From 318b9ae1db223867bdc45d95d3fb9212bf8161d9 Mon Sep 17 00:00:00 2001
From: Nick Sweeting <git@nicksweeting.com>
Date: Mon, 30 Oct 2017 02:50:37 -0500
Subject: [PATCH] finished manual link merging logic to fix folder conflicts

---
 links.py |  27 +-----------
 util.py  | 125 ++++++++++++++++++++++++++++++++++++++++++++++++-------
 2 files changed, 113 insertions(+), 39 deletions(-)

diff --git a/links.py b/links.py
index 22242d17..4365469c 100644
--- a/links.py
+++ b/links.py
@@ -35,8 +35,9 @@ Link {
 from util import (
     domain,
     base_url,
-    get_str_between,
+    str_between,
     get_link_type,
+    merge_links,
 )
 
 
@@ -89,30 +90,6 @@ def sorted_links(links):
     sort_func = lambda link: (link['timestamp'], link['url'])
     return sorted(links, key=sort_func, reverse=True)
 
-
-
-def merge_links(a, b):
-    """deterministially merge two links, favoring longer field values over shorter,
-    and "cleaner" values over worse ones.
-    """
-    longer = lambda key: a[key] if len(a[key]) > len(b[key]) else b[key]

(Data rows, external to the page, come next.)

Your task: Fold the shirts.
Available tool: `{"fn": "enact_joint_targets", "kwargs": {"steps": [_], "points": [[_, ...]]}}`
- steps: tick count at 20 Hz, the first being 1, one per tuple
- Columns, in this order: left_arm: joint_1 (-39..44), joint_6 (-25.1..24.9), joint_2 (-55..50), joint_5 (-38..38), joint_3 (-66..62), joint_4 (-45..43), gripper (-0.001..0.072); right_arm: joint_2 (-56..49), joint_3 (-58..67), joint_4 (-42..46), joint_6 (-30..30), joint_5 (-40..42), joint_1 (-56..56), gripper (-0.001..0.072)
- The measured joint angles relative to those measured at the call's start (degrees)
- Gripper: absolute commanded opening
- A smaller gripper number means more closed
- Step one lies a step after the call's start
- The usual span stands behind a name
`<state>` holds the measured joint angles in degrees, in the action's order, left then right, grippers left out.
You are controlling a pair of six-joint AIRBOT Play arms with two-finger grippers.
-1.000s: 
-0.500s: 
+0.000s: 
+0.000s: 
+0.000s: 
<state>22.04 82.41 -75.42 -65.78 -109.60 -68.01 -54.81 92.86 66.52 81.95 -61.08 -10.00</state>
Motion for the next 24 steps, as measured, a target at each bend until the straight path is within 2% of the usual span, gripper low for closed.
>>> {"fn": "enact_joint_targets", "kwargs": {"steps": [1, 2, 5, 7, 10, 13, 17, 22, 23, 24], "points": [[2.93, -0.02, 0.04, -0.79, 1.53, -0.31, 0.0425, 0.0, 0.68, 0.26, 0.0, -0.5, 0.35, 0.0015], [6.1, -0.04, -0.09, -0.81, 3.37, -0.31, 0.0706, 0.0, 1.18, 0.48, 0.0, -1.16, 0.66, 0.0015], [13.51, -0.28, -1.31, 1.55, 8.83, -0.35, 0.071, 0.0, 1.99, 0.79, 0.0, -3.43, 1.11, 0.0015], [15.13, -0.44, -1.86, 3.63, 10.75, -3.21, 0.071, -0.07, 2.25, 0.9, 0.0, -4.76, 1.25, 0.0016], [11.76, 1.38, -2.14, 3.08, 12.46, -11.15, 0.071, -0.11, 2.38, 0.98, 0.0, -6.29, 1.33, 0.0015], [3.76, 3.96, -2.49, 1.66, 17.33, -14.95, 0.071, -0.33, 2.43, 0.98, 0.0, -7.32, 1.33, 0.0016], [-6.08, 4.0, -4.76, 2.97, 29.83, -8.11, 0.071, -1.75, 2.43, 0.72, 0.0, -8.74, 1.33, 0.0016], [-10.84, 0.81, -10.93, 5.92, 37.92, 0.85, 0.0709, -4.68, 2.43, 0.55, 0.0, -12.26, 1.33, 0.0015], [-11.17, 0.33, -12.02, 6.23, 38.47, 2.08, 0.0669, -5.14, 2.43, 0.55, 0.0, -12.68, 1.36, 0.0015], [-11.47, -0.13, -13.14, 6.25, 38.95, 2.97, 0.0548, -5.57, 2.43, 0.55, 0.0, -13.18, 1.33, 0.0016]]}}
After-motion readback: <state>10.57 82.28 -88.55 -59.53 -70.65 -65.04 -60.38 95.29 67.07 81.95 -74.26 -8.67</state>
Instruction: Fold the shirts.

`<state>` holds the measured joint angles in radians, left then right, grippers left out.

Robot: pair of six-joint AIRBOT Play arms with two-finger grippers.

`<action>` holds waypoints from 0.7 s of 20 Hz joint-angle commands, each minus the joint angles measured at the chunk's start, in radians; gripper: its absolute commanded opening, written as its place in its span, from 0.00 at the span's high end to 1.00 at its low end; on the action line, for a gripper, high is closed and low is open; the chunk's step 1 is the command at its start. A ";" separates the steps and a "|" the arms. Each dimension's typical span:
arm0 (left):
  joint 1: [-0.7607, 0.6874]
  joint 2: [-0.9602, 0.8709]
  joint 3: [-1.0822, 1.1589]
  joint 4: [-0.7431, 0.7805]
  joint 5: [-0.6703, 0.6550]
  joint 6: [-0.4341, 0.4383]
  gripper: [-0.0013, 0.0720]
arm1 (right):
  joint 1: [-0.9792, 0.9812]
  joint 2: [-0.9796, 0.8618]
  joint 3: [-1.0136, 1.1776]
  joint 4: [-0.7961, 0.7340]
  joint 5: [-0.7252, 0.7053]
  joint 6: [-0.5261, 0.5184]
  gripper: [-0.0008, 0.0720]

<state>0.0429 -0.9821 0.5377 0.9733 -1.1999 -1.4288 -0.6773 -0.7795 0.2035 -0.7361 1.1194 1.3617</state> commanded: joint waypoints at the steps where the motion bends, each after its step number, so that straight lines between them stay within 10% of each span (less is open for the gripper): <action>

-    earlier = lambda key: a[key] if a[key] < b[key] else b[key]
-    
-    url = longer('url')
-    longest_title = longer('title')
-    cleanest_title = a['title'] if '://' not in a['title'] else b['title']
-    link = {
-        'timestamp': earlier('timestamp'),
-        'url': url,
-        'domain': domain(url),
-        'base_url': base_url(url),
-        'tags': longer('tags'),
-        'title': longest_title if '://' not in longest_title else cleanest_title,
-        'sources': list(set(a.get('sources', []) + b.get('sources', []))),
-    }
-    link['type'] = get_link_type(link)
-    return link
-
 def links_after_timestamp(links, timestamp=None):
     if not timestamp:
         yield from links
diff --git a/util.py b/util.py
index 98be2978..74aec6d8 100644
--- a/util.py
+++ b/util.py
@@ -10,6 +10,7 @@ from subprocess import run, PIPE, DEVNULL
 from multiprocessing import Process
 
 from config import (
+    IS_TTY,
     ARCHIVE_PERMISSIONS,
     ARCHIVE_DIR,
     TIMEOUT,
@@ -220,6 +221,27 @@ def get_link_type(link):
         return 'vimeo'
     return None
 
+def merge_links(a, b):
+    """deterministially merge two links, favoring longer field values over shorter,
+    and "cleaner" values over worse ones.
+    """
+    longer = lambda key: a[key] if len(a[key]) > len(b[key]) else b[key]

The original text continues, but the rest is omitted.